---------- Task data
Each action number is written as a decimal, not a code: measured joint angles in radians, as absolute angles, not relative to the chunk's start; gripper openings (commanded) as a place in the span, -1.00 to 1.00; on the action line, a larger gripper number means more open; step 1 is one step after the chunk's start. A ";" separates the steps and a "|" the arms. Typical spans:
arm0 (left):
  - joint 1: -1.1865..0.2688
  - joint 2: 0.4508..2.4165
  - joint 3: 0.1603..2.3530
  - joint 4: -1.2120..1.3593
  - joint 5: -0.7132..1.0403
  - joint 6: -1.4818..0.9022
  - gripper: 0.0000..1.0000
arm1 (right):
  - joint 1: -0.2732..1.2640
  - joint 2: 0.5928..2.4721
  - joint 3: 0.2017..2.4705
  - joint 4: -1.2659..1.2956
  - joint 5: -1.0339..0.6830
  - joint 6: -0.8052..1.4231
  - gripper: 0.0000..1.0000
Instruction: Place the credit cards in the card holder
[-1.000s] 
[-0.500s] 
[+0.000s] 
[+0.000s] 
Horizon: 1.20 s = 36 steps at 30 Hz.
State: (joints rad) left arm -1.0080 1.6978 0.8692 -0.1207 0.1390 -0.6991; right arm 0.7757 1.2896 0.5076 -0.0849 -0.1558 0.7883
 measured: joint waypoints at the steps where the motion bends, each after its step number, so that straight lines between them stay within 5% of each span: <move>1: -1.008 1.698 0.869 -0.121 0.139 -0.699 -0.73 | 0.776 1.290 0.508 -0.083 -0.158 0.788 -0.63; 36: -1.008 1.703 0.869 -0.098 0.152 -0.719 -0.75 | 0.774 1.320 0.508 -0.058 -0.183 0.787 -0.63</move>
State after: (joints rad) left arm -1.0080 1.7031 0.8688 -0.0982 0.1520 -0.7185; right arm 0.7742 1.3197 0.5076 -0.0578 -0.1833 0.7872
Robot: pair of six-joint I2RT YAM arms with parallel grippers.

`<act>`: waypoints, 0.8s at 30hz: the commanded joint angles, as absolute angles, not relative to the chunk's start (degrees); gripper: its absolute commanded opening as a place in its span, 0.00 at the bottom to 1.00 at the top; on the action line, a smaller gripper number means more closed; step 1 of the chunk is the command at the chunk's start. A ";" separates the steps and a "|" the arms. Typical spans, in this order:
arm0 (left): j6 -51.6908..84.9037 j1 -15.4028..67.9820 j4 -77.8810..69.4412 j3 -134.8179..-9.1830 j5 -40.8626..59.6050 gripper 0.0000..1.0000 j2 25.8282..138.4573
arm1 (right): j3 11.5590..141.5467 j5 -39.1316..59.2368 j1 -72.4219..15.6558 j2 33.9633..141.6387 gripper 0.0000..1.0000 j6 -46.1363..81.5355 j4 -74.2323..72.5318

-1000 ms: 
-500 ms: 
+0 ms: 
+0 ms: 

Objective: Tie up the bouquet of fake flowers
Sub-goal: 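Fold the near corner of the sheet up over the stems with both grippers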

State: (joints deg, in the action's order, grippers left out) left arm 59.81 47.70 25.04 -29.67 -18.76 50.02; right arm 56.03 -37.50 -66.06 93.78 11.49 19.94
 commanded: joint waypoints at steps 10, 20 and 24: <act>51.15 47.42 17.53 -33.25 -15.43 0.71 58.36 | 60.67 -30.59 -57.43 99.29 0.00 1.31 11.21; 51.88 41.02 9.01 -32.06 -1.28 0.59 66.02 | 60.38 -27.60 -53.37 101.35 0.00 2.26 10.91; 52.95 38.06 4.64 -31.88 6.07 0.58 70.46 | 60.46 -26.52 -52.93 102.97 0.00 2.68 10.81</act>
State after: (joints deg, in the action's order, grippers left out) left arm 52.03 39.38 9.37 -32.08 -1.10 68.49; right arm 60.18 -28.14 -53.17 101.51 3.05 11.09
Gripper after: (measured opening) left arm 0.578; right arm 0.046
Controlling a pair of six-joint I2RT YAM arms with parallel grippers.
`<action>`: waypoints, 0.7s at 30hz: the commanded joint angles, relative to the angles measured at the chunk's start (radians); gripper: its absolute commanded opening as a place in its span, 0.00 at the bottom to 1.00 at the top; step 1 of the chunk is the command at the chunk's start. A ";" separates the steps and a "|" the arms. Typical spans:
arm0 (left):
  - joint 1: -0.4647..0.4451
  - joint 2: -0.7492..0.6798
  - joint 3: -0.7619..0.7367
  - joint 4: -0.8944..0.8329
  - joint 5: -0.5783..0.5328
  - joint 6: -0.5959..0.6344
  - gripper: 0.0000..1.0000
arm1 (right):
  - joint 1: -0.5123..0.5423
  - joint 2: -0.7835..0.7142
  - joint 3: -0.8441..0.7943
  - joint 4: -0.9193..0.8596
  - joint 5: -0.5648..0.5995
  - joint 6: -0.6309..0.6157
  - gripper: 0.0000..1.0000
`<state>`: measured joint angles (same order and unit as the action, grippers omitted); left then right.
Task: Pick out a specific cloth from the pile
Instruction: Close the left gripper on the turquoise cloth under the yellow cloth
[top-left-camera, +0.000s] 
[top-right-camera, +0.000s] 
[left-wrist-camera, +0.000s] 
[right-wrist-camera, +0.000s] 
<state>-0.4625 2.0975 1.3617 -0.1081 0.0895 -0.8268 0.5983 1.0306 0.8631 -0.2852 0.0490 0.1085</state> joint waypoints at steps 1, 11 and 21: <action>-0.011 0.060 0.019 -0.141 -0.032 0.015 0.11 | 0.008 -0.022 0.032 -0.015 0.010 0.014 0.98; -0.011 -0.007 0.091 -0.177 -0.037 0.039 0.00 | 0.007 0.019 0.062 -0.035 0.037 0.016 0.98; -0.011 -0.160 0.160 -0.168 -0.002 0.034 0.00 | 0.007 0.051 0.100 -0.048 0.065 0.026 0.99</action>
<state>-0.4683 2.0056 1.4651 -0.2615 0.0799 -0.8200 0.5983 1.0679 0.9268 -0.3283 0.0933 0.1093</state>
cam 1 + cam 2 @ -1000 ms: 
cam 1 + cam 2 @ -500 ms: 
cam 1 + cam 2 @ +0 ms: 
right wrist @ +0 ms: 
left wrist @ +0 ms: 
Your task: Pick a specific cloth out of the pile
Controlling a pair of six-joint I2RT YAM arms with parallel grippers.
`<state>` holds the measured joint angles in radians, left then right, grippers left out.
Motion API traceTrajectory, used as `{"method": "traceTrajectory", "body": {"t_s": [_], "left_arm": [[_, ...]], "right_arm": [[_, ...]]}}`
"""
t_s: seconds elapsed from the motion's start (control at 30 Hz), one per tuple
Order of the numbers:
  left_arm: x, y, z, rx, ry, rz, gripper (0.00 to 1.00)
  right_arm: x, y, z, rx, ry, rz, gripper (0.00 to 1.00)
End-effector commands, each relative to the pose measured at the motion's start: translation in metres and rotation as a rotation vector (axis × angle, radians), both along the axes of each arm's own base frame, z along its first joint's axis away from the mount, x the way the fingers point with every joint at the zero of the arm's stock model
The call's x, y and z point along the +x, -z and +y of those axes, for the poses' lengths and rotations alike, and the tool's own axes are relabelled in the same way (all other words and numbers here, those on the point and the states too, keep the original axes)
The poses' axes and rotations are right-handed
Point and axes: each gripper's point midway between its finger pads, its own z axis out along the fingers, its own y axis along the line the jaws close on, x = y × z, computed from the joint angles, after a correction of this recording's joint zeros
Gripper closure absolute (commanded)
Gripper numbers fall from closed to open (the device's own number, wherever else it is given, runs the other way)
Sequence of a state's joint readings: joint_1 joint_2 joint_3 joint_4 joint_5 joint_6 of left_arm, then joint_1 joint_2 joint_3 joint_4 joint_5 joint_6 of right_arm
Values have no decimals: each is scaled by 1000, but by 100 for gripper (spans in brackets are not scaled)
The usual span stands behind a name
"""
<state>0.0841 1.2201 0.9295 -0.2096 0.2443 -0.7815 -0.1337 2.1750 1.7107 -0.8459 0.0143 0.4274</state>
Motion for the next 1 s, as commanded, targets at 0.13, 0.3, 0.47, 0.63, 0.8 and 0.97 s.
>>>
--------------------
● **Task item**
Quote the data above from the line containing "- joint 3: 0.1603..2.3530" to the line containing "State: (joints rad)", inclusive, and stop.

● **Task result**
  - joint 3: 0.1603..2.3530
  - joint 4: -1.2120..1.3593
  - joint 5: -0.7132..1.0403
  - joint 6: -1.4818..0.9022
  - gripper: 0.0000..1.0000
arm1 (right):
  - joint 1: -0.2732..1.2640
  - joint 2: 0.5928..2.4721
  - joint 3: 0.2017..2.4705
  - joint 4: -1.2659..1.2956
  - joint 5: -1.0339..0.6830
  - joint 6: -0.8052..1.4231
  - gripper: 0.0000..1.0000
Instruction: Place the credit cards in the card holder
[-1.000s] 
[-0.500s] 
[+0.000s] 
[+0.000s] 
Horizon: 1.20 s = 36 steps at 30 Hz.
State: (joints rad) left arm -1.0080 1.6978 0.8692 -0.1207 0.1390 -0.6991; right arm 0.7757 1.2896 0.5076 -0.0849 -0.1558 0.7883

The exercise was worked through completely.